Witten. Was haben wir auch kulturell für eine Durststrecke hinter uns. Witten saß zu Hause und streamte, kein Künstler durfte auftreten. Und jetzt?

Es ist einer dieser Tage, an denen sich das Leben endlich wieder leicht anfühlt. Das ganze Wochenende liegt noch vor uns, es ist warm, wir haben lange gefrühstückt, die Zeitung gelesen, das bisschen Einkaufen machen wir später. Wir schlendern rüber zu Haus Witten, durch die Grünanlage, da erklingen schon die ersten Töne. Jazzig, aber nicht so frei, dass man schon wieder weglaufen will. Das Wittener Jazz-Quartett hat an der Bruchsteinmauer seine Instrumente ausgepackt und gibt eines seiner Freiluftkonzerte, umsonst und draußen. Was alles nichts Besonderes wäre, wenn, ja wenn wir nicht alle eine so lange kulturelle Durststrecke hinter uns hätten.

Musiker Martin Theurer und sein junges Ensemble waren einer der wenigen Lichtblicke während der Pandemie. Als im vergangenen Jahr wieder vorübergehend ein wenig ging mehr ging, spielte die in der Corona-Krise gegründete Band erstmals auf der Wiese hinter Haus Witten. Damals schöpfte man wieder Hoffnung, es ginge wbergauf. Was folgte, war ein langer Winter-Lockdown. Nun aber, an diesem Tag Ende Juni: Zuversicht, wo man hinhört.

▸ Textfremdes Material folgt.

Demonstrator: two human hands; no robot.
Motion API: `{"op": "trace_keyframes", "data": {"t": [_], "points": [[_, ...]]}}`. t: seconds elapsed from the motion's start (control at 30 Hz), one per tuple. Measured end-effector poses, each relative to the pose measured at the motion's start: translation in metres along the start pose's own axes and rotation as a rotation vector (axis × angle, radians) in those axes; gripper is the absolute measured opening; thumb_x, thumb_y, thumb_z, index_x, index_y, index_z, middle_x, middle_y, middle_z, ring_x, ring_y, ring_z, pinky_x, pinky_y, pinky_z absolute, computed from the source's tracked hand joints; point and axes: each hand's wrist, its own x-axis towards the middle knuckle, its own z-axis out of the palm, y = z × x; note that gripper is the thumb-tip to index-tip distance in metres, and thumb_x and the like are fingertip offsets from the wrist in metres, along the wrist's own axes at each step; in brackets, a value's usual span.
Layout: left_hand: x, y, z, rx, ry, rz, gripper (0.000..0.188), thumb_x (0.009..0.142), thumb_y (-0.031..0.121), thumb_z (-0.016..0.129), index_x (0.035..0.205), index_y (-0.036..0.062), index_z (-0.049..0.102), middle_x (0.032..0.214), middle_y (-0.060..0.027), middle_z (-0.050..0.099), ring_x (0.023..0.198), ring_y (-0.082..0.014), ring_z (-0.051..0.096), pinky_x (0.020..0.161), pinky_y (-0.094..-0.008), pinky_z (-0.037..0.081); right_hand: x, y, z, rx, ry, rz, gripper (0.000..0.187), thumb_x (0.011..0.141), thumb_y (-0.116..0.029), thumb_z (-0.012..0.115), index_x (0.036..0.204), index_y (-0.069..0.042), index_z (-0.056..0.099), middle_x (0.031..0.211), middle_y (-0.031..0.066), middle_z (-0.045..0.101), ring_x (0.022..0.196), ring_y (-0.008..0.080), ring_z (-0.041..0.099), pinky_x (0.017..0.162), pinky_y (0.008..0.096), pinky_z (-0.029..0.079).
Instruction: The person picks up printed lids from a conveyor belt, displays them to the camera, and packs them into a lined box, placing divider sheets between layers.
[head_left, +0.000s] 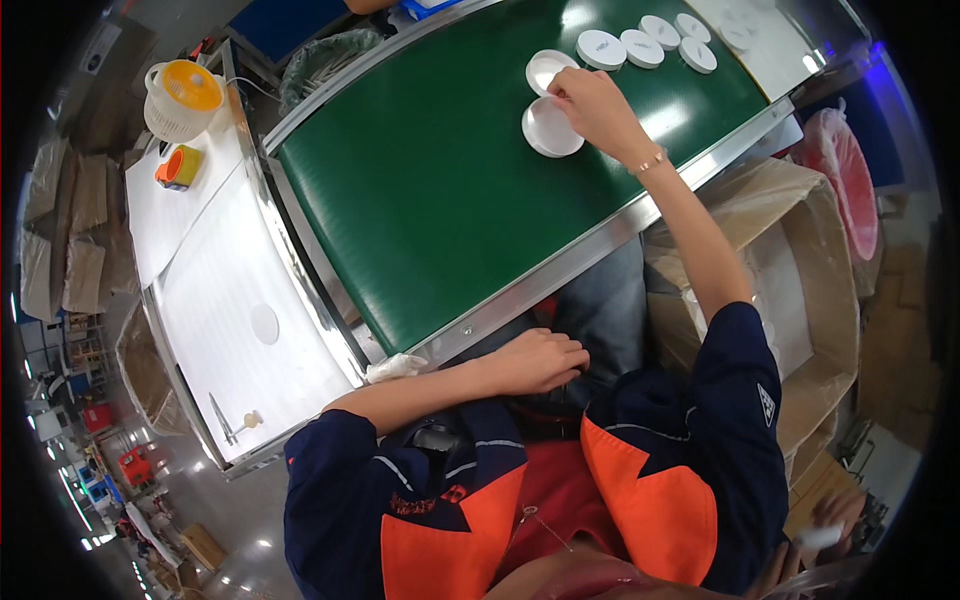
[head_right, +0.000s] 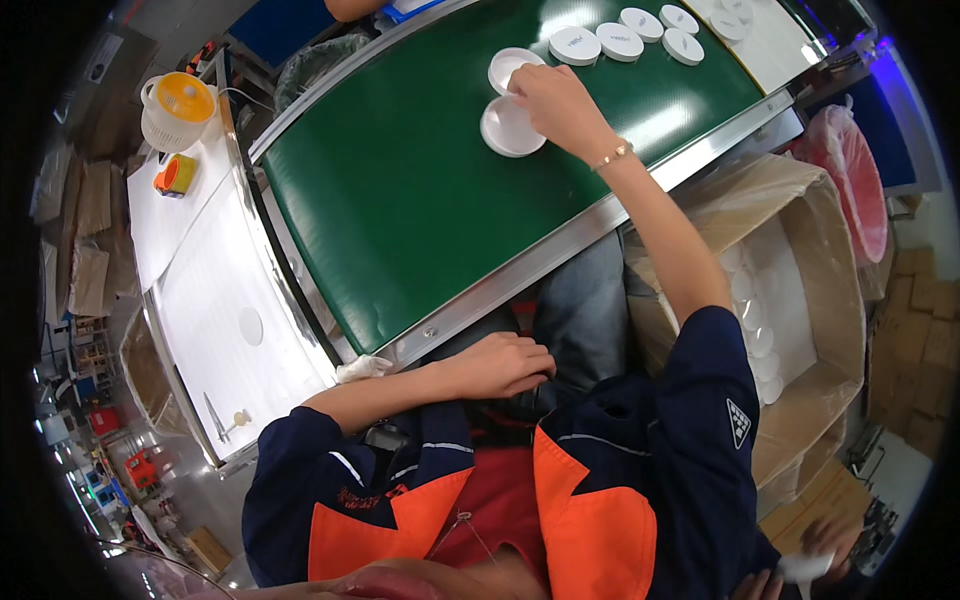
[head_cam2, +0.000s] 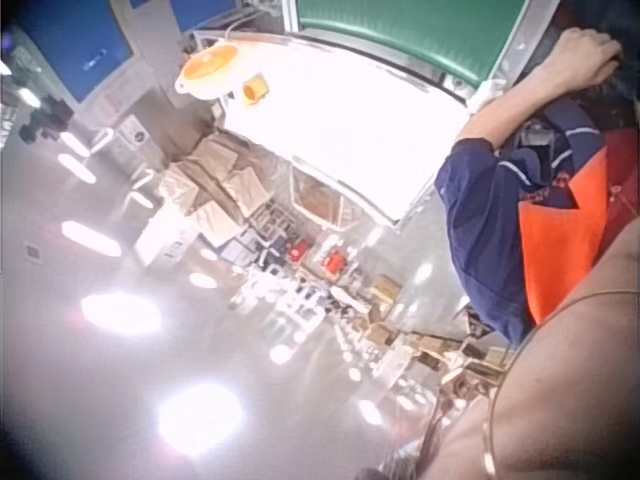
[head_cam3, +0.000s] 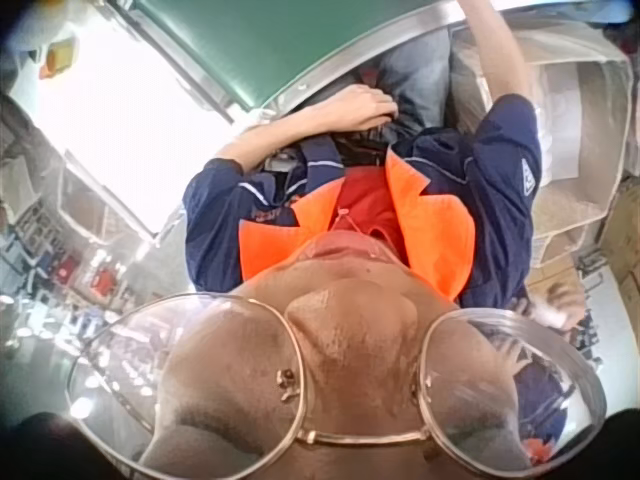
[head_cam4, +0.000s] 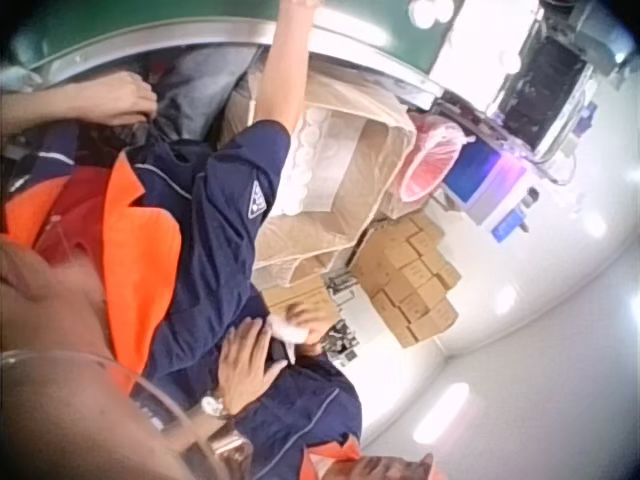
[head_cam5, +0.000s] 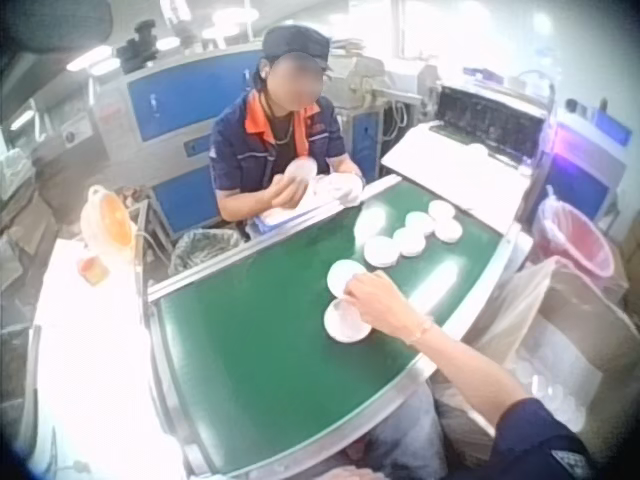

„Ich habe erkannt, was wichtig ist. Musik gehört definitiv dazu“

Annette hat es sich auf dem Rasen bequem gemacht und genießt die Tönte, die von unten heraufziehen. „Ich bin sehr zuversichtlich“, sagt die 56-Jährige. „Ich bin komplett geimpft und finde es total spannend und schön, wieder Musik zu hören“, so die Lehrerin. Zumal die Künstlerinnen und Künstler zu den Verlierern der Pandemie gehört hätten. Nun, ein Gutes habe der lange Lockdown gehabt. „Ich habe erkannt, was wichtig ist. Musik gehört definitiv dazu.“ Während der Pandemie hat sie Konzerte gestreamt, was den Vorteil hatte, auch mal schnell – natürlich online – zum Beispiel nach Wien zu kommen.

In der Corona-Krise hat sich das Wittener Jazz-Quartett gegründet. An den Tasten (v.re.) Martin Theurer, am Bass Janis Theurer, am Saxofon Milan Kühn und an den Drums Jannik Teuchert.
In der Corona-Krise hat sich das Wittener Jazz-Quartett gegründet. An den Tasten (v.re.) Martin Theurer, am Bass Janis Theurer, am Saxofon Milan Kühn und an den Drums Jannik Teuchert. © Augstein

Um die 50 Menschen haben sich an diesem Samstagmittag gekommen, Kinder, Singles, Pärchen, Familien. Sie liegen auf mitgebrachten Decken und sitzen in Campingstühlen – und genießen das, was sie so lange entbehrt haben. Musik, endlich wieder live, endlich wieder vor Publikum.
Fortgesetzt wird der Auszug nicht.